Microsoft might have a tough time fixing Windows shortcut vulnerability, a security researcher said. A renowned vulnerability specialist, though, oppose, and said Microsoft can deliver a patch inside two weeks.

"The way Windows' shortcuts are designed is faulted, and I believe they will have an extremely hard time patching this," said Roel Schouwenberg, an antivirus researcher with Moscow-based Kaspersky Lab. Schouwenberg based his forecast that a patch can confirm indefinable on truth that Microsoft has not at all faced a security issue with shortcuts, and thus has no security processes in place that it can rapidly twist. For its part, Microsoft believes the fault security vulnerability, and has promised a patch. As of Tuesday, though, it had not set a timeline for a fix.

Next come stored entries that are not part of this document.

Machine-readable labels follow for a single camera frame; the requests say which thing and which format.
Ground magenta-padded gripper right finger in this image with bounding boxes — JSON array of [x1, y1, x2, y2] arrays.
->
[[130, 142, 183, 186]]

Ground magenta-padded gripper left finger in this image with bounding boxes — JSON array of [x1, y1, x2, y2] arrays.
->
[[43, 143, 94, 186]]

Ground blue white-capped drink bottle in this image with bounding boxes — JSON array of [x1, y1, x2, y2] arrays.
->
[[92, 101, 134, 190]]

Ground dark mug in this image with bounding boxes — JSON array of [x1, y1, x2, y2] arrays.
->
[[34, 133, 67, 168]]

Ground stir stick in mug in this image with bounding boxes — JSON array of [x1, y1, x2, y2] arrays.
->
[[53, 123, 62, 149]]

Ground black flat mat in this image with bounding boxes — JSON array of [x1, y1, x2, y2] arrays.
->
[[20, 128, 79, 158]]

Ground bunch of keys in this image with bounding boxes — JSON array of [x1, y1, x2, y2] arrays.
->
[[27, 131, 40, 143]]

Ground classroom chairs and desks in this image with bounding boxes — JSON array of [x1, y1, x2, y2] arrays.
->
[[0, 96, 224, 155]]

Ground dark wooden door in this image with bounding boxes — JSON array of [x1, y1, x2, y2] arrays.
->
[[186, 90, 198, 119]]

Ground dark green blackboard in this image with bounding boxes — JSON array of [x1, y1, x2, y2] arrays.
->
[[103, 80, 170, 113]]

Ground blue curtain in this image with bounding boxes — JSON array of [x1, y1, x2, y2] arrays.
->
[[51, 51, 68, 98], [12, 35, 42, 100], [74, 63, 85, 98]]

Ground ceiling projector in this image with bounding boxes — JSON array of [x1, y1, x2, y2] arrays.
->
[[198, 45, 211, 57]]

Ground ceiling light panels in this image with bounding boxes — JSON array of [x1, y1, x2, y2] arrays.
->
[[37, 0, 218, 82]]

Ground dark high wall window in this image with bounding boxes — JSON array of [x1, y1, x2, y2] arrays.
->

Microsoft has recognized that attackers can utilize a hateful shortcut file, recognized by ".lnk" expansion, to automatically perform their malware by getting users to outlook the contents of a folder containing a deformed shortcut. The risk is still greater if hackers use infected USB flash drives to extend their attack code, as the latter automatically performs on most Windows PCs as quickly as drive is plugged into machine. All versions of Windows are vulnerable to attack, as well as the just launched beta of Windows 7 Service Pack 1 (SP1), as well as newly retired Windows XP SP2 and Windows 2000.